I have this thought that the dead are more true
then the laughter of rain,
or that sudden silent smush
of ripe sunlight dripping on my bedroom wall.
In the apartment above my head
someone groans in a bathtub of barbiturates.
The drug company just listed 82 dangerous side effects
to their new designer drug that is suddenly popular.
I glance at a book with boiling covers bubbling
on my kitchen stool.
I put on the rooster hat a child gave me
and my coat made of glass.
Out in the streets I think I see a dwarf
dressed in rusty mail drinking grog —
but it is a stolen shopping cart.
I sadly remember the cherry-skinned peasants I saw
selling honey and socks at a Bulgarian marketplace
as I walk amongst dead-eyed shoppers with plastic
suits at the mall.
The wind lifts old dirty posters and makes them flutter
like white butterflies on a brick wall.
Suddenly turning a corner that isn’t there
you appear, as if balanced on a bridge
between two worlds, a basket of laughter
in your hands. It overflows with red
suns and starlight. I see by the way you move
that you too love to dance in chocolate bunny shoes.

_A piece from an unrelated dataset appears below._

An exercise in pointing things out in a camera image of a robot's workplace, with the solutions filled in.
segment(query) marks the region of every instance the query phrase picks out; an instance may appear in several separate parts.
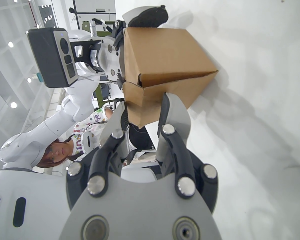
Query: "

Taking my heart between your hands
you slowly blow a blooming tree into my bones.
I don’t know how you do such things
and ask, “Which way is the door to Valhalla?”
You smile and ask, “Who have you killed recently?”
I say, “The one who refuses to hurt and believe.”
You lift a corner of your dress and reveal
bare skin running like a freeway
towards the wild, pink mouth of God.
With that, I fall back into innocence
and the second world.
I just wrote this, again after meditating on one of Kristin Reynold’s
poems. (She is soaring.) So I’ll dedicate this to her continued emergence into second sight and the worlds within worlds. And to you, who read this… May imaginative Love blossom us all, this year, into a better world.